We too can approach our Lord with the desire that He uproot from our soul everything that might separate us from Him. As St. Josemaría wrote: “Ask the Father, the Son and the Holy Spirit, and your Mother, to make you know yourself and weep for all those foul things that have passed through you, and which, alas, have left such dregs behind… And at the same time, without wishing to stop considering all that, say to him: Jesus, give me a Love that will act like a purifying fire in which my miserable flesh, my miserable heart, my miserable soul, my miserable body may be consumed and cleansed of all earthly wretchedness. And when I have been completely emptied of myself, fill me with yourself. May I never become attached to anything here below. May Love always sustain me.”[3]


JESUS had risen very early to pray. His face reflects not only the love that leads Him to heal all those who come to him, but also the strength that impels Him to continue spreading the good news. Hence when some in the crowd tried to stop Him from leaving, Christ replied: “I must preach the good news of the kingdom of God to the other cities also; for I was sent for this purpose” (Lk 4:43).

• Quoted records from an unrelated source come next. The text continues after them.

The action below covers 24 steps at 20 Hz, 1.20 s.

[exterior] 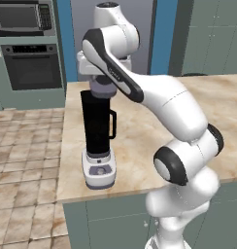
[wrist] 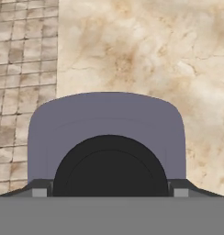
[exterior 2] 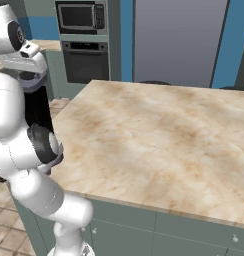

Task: Grab the garlic and onion from the fridge, place them in the blender, close the lid, and turn on the blender to create a marinade.

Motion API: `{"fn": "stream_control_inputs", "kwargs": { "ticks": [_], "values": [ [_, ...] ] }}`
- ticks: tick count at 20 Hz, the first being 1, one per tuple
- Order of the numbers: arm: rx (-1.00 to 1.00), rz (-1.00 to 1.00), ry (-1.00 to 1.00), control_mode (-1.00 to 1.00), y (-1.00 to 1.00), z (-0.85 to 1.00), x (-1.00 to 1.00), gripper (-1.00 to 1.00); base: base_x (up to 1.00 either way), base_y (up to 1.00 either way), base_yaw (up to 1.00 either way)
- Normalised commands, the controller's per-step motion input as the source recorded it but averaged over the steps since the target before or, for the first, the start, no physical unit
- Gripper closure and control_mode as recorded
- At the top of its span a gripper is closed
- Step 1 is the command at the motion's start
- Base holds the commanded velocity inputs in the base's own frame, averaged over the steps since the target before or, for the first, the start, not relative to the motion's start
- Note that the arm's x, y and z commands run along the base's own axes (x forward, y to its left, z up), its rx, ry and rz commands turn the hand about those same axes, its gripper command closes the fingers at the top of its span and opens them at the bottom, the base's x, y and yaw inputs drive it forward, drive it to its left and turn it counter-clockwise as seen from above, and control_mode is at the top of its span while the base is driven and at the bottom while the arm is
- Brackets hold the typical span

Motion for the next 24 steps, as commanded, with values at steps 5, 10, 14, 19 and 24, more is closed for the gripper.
{"fn": "stream_control_inputs", "kwargs": {
  "ticks": [5,10,14,19,24],
  "values": [
    [0.0,0.0,0.03,-1.0,0.19,-0.19,0.15,1.0,0.0,0.0,0.0],
    [0.01,0.0,0.0,-1.0,0.24,-0.14,-0.1,1.0,0.0,0.0,0.0],
    [0.07,0.0,0.0,-1.0,0.0,-0.11,-0.51,1.0,0.0,0.0,0.0],
    [0.08,0.0,0.14,-1.0,-0.06,-0.25,0.01,1.0,0.0,0.0,0.0],
    [0.0,0.0,0.02,-1.0,-0.09,-0.47,0.13,1.0,0.0,0.0,0.0]
  ]
}}
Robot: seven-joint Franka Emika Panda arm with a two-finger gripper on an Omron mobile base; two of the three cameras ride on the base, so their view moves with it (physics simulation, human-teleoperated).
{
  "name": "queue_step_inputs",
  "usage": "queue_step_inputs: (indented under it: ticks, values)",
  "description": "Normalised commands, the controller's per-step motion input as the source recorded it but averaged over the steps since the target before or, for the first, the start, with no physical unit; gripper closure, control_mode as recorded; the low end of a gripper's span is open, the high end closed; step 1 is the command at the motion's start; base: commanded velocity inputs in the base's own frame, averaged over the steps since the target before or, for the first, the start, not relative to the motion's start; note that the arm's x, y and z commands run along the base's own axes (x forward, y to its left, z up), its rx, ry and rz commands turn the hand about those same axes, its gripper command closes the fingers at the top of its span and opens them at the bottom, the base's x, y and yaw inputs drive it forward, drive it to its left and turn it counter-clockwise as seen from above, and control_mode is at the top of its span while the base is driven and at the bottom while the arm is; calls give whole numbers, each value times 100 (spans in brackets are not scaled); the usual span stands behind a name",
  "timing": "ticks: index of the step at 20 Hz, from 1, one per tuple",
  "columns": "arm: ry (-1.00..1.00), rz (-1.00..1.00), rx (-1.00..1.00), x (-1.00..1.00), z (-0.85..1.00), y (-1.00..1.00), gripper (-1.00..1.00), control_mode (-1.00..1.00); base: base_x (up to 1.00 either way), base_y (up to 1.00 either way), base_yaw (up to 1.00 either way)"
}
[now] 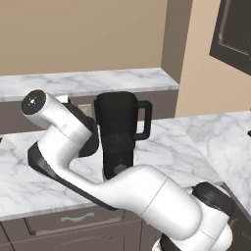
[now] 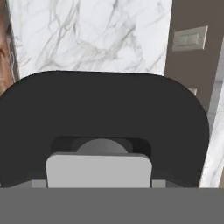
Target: Close the lid blender by securely placing the lid on top.
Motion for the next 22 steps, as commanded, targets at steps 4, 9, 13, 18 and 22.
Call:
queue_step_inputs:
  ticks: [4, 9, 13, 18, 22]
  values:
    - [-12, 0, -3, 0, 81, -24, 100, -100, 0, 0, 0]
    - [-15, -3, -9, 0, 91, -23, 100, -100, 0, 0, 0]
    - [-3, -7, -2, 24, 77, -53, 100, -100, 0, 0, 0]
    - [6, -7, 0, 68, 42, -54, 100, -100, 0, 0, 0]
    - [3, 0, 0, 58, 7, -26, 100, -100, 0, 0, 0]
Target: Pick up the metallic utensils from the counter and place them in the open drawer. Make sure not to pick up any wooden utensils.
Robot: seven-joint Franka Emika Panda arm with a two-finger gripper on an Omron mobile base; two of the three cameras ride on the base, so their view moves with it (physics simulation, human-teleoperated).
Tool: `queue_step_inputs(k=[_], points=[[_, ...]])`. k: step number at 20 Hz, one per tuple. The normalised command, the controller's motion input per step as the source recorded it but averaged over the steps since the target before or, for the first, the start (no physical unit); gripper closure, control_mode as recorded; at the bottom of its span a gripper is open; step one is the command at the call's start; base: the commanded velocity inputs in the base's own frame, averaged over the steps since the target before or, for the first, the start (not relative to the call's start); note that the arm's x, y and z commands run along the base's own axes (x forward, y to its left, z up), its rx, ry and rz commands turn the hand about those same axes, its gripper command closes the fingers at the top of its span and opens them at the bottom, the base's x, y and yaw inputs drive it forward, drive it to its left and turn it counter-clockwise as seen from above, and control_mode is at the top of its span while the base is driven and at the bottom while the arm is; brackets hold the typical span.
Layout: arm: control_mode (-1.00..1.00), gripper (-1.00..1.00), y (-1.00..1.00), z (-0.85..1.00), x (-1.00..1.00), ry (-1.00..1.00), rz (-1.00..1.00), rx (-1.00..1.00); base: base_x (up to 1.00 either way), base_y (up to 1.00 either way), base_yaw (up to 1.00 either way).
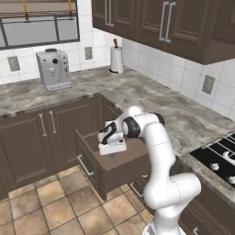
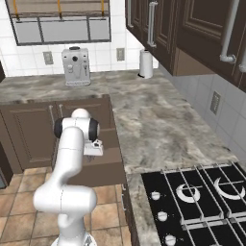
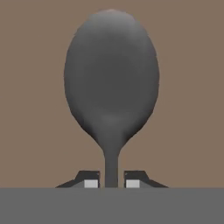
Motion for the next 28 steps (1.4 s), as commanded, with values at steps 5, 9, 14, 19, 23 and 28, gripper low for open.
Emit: queue_step_inputs(k=[5,9,14,19,23,28], points=[[-1.0,-1.0,0.0,-0.04,0.0,-0.08,0.0,0.06,0.0,0.0,0.0],[-1.0,-1.0,-0.03,0.1,-0.08,-0.21,0.0,0.1,0.0,0.0,0.0],[-1.0,-1.0,-0.03,0.6,-0.36,-0.39,0.0,0.09,0.0,0.0,0.0],[-1.0,-1.0,0.0,0.92,-0.42,-0.37,-0.01,0.02,0.0,0.0,0.0],[-1.0,-1.0,0.0,0.99,-0.22,-0.49,0.0,0.0,0.0,0.0,0.0],[-1.0,-1.0,0.0,0.93,-0.35,-0.41,-0.03,0.0,0.0,0.0,0.0]])
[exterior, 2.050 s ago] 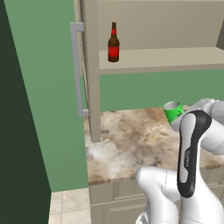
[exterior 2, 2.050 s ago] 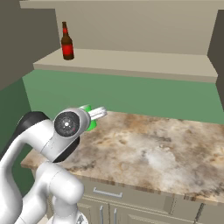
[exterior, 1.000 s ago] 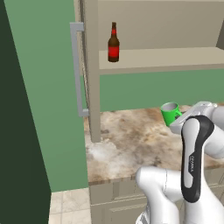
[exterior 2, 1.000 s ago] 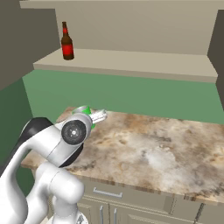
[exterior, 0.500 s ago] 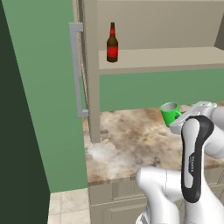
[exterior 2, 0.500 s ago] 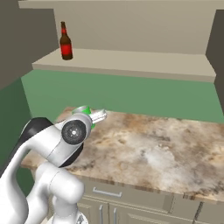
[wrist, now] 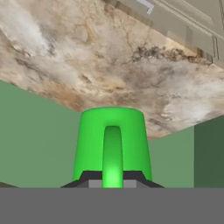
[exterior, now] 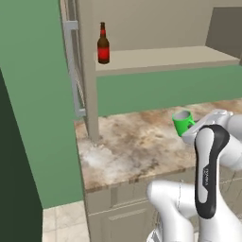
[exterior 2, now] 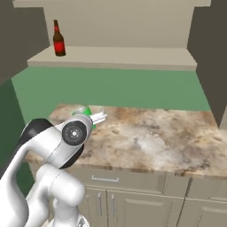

Jesus wants to reach more souls. His desire to bring the Kingdom to all mankind is what leads him to preach in all the synagogues of Judea. Before the Ascension, our Lord will give his disciples this mandate: that conversion for the forgiveness of sins be preached in his name in all places, beginning from Jerusalem. Everything the apostles have seen and heard during their years with Christ is to be shared with all humanity. “Goodness always tends to spread. Every authentic experience of truth and goodness seeks by its very nature to grow within us, and any person who has experienced a profound liberation becomes more sensitive to the needs of others. As it expands, goodness takes root and develops.”[4]

The apostles were the first to spread the news of what Jesus has done for all mankind. And today Jesus wants us who are his disciples to continue this mission. “‘I came to cast fire upon the earth; and would that it were already kindled.’ We have approached the fire of the love of God. Let us allow that fire to burn our lives. Let us feed the desire to spread that divine fire throughout the world, making it known to all the people around us, so that they too can experience the peace of Christ and find happiness there.”[5] We can turn to the Virgin Mary’s intercession, asking that “the joy of the Gospel may reach to the ends of the earth, illuminating even the fringes of our world.”[6]

[1] St. Josemaría, The Forge, no. 287.

[2] Francis, Evangelii Gaudium, no. 24.

[3] St. Josemaría, The Forge, no. 41.

[4] Francis, Evangelii Gaudium, no. 9.

[5] St. Josemaría, Christ is Passing By, no. 170.

[6] Francis, Evangelii Gaudium, no. 288.